Re: last call for comments from Jose M. Alonso on 2009-08-26 (public-egov-ig@w3.org from August 2009)

From: Jose M. Alonso <josema@w3.org>
Date: Wed, 26 Aug 2009 14:08:29 +0200
To: Leigh Dodds <leigh.dodds@talis.com>
Cc: Daniel Bennett <daniel@citizencontact.com>, eGovIG <public-egov-ig@w3.org>
Message-Id: <8D9D6E2D-2307-47CE-932B-C0A2644BA58D@w3.org>
Leigh, just a short note to fully support your comments.

Daniel, I'm sorry I was not able to provide any yet (too busy with  
transition) but I'm glad to see Leigh pointed out the great majority  
of what I had in mind and I believe this would enhance the document  
significantly.

Although I agree with comments about "Some easy steps, but only  
starting points" section, I'm not sure if it should be moved towards  
the end. I think I'd leave the re-worked version there but with a  
clearer intro section.

Please, use "example.gov" for URL/URI examples.

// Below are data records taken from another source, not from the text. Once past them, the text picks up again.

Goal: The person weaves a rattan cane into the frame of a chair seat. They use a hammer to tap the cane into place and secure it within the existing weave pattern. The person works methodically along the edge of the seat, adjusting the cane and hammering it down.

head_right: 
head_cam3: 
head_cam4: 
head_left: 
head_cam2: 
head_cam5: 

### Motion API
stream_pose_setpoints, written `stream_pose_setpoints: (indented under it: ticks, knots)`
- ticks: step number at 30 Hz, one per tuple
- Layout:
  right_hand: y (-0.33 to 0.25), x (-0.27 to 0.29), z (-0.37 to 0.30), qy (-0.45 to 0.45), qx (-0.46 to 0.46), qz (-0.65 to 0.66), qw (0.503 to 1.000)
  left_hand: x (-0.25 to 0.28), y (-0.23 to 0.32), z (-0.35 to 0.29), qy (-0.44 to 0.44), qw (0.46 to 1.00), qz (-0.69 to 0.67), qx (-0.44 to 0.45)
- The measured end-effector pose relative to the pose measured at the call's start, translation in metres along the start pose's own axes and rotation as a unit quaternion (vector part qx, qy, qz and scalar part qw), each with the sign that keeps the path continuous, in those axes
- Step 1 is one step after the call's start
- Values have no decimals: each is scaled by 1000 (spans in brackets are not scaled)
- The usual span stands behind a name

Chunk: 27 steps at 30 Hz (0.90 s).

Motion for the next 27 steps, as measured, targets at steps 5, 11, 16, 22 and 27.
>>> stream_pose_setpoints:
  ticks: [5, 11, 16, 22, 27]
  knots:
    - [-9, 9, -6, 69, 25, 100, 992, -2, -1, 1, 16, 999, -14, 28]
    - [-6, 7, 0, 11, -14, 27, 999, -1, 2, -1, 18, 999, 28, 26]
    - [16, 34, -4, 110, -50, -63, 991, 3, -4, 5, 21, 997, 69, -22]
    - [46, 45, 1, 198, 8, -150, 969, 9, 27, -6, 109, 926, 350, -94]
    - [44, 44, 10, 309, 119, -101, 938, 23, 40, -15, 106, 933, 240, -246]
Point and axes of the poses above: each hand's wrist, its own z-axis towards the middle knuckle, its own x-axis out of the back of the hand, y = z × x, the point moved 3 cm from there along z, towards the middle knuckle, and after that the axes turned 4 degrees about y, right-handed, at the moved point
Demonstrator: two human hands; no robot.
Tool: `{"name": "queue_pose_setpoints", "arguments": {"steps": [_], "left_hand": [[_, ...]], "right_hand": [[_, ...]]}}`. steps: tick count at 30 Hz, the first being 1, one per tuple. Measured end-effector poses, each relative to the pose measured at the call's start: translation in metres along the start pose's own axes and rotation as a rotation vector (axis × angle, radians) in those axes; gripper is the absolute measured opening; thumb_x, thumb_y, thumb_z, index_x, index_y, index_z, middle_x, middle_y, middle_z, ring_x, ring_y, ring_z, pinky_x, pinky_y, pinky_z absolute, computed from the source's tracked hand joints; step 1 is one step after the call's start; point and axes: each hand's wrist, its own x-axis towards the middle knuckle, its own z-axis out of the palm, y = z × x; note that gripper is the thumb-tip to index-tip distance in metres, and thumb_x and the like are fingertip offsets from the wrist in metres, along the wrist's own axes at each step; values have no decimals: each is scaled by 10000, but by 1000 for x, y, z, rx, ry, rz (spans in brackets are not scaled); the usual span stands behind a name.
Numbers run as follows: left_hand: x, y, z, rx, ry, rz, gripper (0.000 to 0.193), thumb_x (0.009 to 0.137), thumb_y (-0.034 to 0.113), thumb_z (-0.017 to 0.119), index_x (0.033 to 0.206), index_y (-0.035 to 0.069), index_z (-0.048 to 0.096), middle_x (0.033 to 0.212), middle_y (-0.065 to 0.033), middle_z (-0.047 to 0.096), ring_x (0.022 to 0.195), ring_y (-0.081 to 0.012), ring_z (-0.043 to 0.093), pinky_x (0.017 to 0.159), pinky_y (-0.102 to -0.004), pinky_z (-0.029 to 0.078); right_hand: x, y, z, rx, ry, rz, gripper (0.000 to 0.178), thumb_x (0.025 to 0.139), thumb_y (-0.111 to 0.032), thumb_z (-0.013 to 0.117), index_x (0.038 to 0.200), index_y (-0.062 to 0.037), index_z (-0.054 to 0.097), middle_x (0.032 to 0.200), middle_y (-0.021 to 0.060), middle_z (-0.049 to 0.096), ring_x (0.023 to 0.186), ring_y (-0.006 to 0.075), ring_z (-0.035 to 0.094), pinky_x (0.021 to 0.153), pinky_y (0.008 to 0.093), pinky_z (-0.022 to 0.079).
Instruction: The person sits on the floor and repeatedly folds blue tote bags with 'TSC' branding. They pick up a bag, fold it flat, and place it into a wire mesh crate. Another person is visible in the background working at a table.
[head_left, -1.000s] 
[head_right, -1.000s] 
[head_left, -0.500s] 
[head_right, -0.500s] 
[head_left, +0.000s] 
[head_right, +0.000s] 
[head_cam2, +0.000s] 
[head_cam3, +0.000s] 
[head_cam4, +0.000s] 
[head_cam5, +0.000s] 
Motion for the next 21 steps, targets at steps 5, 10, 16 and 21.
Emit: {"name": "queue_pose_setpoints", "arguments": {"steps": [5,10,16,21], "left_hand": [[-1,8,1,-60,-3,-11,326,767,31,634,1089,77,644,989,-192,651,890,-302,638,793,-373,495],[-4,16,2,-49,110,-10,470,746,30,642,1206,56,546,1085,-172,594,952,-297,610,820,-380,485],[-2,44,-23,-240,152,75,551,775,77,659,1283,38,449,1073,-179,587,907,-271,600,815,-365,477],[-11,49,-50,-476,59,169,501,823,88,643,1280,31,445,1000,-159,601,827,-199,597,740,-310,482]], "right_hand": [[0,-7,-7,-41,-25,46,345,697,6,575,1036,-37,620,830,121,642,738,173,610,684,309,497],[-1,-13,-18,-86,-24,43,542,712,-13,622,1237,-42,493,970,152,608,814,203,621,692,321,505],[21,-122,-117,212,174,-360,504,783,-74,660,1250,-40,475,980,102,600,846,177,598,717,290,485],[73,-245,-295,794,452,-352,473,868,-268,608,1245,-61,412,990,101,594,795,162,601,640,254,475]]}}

Wrt previous comments sent by Owen, remember this is a document that  
will be released by a W3C work, so keep the international context in  
mind, i.e. those could serve as examples, but may be better positioned  
in the Bibliography section and referenced from the body.

Other mentions to RESTful APIs, etc. and comments about those would  
also benefit from pointer we use in the Note that are linked from the  
OGD section -- http://www.w3.org/TR/egov-improving/#OGD -- in fact,  
some of the stuff is already explained there.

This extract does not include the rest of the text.